----- Task inputs

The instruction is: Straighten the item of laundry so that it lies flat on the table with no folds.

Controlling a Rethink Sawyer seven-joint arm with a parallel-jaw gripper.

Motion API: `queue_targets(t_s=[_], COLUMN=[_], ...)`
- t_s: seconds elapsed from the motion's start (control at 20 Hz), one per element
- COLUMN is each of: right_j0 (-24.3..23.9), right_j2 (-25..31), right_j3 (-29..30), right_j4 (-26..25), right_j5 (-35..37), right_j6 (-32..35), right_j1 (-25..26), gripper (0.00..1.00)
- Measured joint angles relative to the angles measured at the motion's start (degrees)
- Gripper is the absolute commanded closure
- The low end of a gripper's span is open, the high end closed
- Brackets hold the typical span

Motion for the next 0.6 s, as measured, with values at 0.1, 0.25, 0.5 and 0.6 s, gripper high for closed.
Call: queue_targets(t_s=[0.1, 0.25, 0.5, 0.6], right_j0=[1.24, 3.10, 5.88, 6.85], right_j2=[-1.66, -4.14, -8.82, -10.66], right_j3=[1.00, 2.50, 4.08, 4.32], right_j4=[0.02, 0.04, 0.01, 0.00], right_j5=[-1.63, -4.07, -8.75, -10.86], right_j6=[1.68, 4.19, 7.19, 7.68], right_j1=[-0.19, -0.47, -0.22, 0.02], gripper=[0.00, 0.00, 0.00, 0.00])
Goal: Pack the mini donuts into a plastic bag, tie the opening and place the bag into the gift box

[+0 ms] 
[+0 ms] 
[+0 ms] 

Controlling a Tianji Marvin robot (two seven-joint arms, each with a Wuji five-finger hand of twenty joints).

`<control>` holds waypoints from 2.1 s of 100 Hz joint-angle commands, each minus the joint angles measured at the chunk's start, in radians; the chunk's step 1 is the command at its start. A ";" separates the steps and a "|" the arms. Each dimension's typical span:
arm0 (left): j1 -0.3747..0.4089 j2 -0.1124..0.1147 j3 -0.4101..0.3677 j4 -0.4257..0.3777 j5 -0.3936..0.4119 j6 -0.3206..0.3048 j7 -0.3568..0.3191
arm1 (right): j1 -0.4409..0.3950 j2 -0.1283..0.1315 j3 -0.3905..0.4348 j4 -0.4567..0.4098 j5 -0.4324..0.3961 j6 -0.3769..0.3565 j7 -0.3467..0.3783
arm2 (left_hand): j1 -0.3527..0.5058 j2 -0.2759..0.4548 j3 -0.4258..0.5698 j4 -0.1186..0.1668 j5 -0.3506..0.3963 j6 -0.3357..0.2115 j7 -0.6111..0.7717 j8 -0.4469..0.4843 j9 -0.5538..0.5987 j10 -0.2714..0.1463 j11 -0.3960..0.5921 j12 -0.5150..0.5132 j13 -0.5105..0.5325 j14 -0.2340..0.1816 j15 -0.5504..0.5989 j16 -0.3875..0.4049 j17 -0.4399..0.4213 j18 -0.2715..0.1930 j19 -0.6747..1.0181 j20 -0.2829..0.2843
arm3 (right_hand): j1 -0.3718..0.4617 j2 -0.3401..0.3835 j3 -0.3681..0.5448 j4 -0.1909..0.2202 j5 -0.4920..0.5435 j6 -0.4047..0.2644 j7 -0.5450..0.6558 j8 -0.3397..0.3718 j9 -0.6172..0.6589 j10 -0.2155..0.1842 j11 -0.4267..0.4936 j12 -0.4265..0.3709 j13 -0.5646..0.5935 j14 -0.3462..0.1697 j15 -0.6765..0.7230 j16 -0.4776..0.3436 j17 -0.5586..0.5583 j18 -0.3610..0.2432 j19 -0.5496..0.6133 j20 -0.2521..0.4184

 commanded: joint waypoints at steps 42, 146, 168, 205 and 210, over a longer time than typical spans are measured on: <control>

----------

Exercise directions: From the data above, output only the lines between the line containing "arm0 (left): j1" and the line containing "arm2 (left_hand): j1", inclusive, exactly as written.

Reply to the task:
arm0 (left): j1 -0.3747..0.4089 j2 -0.1124..0.1147 j3 -0.4101..0.3677 j4 -0.4257..0.3777 j5 -0.3936..0.4119 j6 -0.3206..0.3048 j7 -0.3568..0.3191
arm1 (right): j1 -0.4409..0.3950 j2 -0.1283..0.1315 j3 -0.3905..0.4348 j4 -0.4567..0.4098 j5 -0.4324..0.3961 j6 -0.3769..0.3565 j7 -0.3467..0.3783
arm2 (left_hand): j1 -0.3527..0.5058 j2 -0.2759..0.4548 j3 -0.4258..0.5698 j4 -0.1186..0.1668 j5 -0.3506..0.3963 j6 -0.3357..0.2115 j7 -0.6111..0.7717 j8 -0.4469..0.4843 j9 -0.5538..0.5987 j10 -0.2714..0.1463 j11 -0.3960..0.5921 j12 -0.5150..0.5132 j13 -0.5105..0.5325 j14 -0.2340..0.1816 j15 -0.5504..0.5989 j16 -0.3875..0.4049 j17 -0.4399..0.4213 j18 -0.2715..0.1930 j19 -0.6747..1.0181 j20 -0.2829..0.2843

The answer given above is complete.